Collect every line below that contains the word "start".

______________________________

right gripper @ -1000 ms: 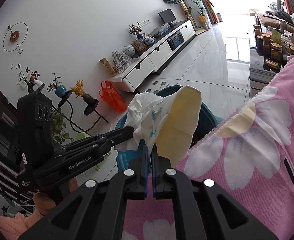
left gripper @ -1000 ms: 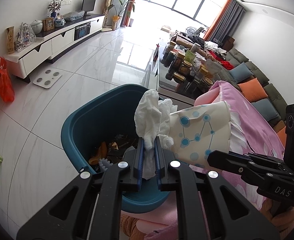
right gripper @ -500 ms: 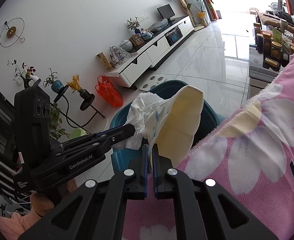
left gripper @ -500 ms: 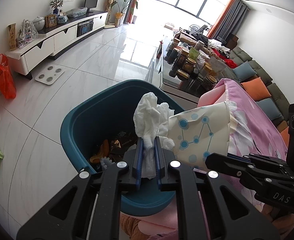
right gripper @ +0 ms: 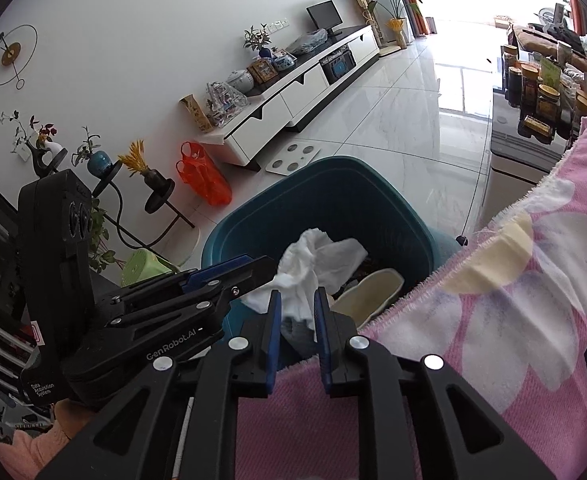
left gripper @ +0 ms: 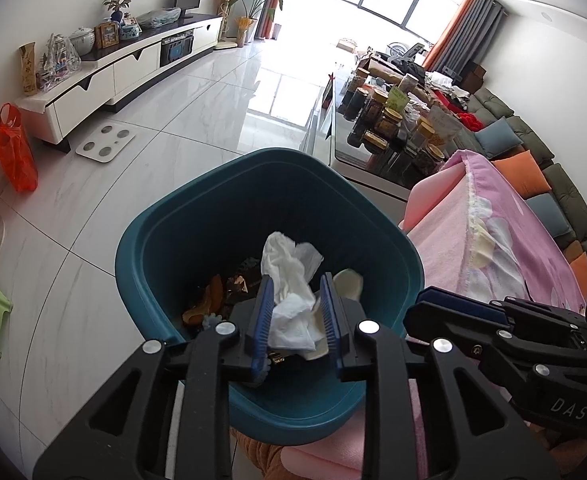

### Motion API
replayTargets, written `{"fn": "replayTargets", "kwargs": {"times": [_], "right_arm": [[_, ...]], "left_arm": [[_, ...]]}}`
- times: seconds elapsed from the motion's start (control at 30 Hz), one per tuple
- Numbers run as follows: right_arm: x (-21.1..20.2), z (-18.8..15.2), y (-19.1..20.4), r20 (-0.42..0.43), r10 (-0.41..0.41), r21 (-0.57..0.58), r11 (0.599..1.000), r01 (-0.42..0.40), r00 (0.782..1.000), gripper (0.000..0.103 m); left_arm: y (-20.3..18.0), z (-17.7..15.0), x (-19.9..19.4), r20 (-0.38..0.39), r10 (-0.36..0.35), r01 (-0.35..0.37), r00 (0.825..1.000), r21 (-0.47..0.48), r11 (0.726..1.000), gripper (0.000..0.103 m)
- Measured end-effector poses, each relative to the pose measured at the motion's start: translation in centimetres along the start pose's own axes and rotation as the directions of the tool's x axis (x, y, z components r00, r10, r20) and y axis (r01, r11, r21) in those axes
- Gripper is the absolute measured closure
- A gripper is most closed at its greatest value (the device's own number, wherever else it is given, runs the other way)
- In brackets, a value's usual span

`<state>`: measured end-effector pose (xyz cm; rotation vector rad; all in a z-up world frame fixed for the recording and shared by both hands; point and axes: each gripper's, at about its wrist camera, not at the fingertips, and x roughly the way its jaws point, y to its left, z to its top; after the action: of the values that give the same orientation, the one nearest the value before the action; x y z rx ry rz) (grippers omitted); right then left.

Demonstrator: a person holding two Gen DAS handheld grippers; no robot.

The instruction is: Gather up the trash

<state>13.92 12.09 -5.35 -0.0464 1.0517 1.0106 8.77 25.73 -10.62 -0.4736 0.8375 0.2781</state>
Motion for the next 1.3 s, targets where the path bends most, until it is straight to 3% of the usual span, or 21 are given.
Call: {"fn": "replayTargets", "kwargs": {"times": [0.13,0.2,0.3,0.37,0.43,0.5,0.63,0.8,0.93,1.13,1.27,1.3], "right_arm": [[-0.7,-0.3,-0.5,0.019,0.006,0.015,1.0,-0.007,1.0,0.078],[-1.5,-0.6,-0.7,0.041,0.007,0.021,1.0,-0.007,0.999,0.073],[-3.6,-1.5,-0.7,0.095,-0.009,0.009,1.0,0.008,0.995,0.056],[-5.2,-2.2,-0.9,0.136,-0.018,0.007,1.0,0.017,0.99,0.038],[-6.9,-3.2,-1.1,0.181,-0.037,0.01,0.999,0.036,0.983,0.035],[-8.6,-4.3,-1.5,0.218,-0.059,0.017,0.998,0.057,0.974,0.031],[-12.1,-7.2,-1.8,0.302,-0.146,0.03,0.989,0.143,0.942,0.019],[-16.2,-11.2,-1.9,0.405,-0.278,0.055,0.958,0.28,0.871,0.008],[-19.0,-14.6,-2.7,0.462,-0.378,0.123,0.923,0.365,0.802,0.007],[-22.7,-19.0,-3.7,0.516,-0.542,0.241,0.835,0.495,0.663,0.007],[-24.7,-21.3,-3.9,0.55,-0.622,0.315,0.773,0.55,0.558,0.007],[-25.1,-21.7,-4.1,0.552,-0.631,0.328,0.765,0.554,0.545,0.007]], "left_arm": [[0.4,-0.2,-0.1,0.007,0.002,-0.002,1.0,-0.005,1.0,0.062],[0.5,-0.3,-0.8,0.033,0.005,-0.005,0.999,0.002,1.0,0.05],[0.4,-0.7,-2.5,0.094,0.01,-0.011,0.995,0.012,1.0,0.037],[0.3,-1.1,-3.9,0.135,0.004,-0.008,0.991,0.029,1.0,0.029],[0.0,-1.7,-5.5,0.181,-0.006,-0.003,0.983,0.049,0.999,0.02],[-0.5,-2.3,-7.1,0.226,-0.013,-0.003,0.974,0.07,0.998,0.006],[-2.5,-4.1,-10.5,0.313,-0.034,-0.005,0.949,0.123,0.992,0.006],[-6.4,-6.5,-13.3,0.394,-0.076,-0.002,0.916,0.192,0.981,0.006],[-9.8,-8.3,-14.7,0.421,-0.126,0.02,0.898,0.248,0.968,0.006],[-14.7,-10.8,-15.6,0.437,-0.21,0.055,0.875,0.339,0.939,0.006],[-17.9,-12.4,-16.3,0.478,-0.243,0.041,0.844,0.395,0.918,0.006],[-18.5,-12.8,-16.4,0.485,-0.25,0.037,0.838,0.406,0.913,0.006]]}}
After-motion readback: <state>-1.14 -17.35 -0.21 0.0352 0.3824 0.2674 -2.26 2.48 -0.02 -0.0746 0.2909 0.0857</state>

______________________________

- [Written response]
- times: seconds elapsed from the motion's start (control at 30 Hz), one per tuple
- Measured end-effector poses, each relative to the pose measured at the motion's start: translation in centimetres along the start pose's own axes and rotation as the directions of the tool's x axis (x, y, z components r00, r10, r20) and y axis (r01, r11, r21) in those axes

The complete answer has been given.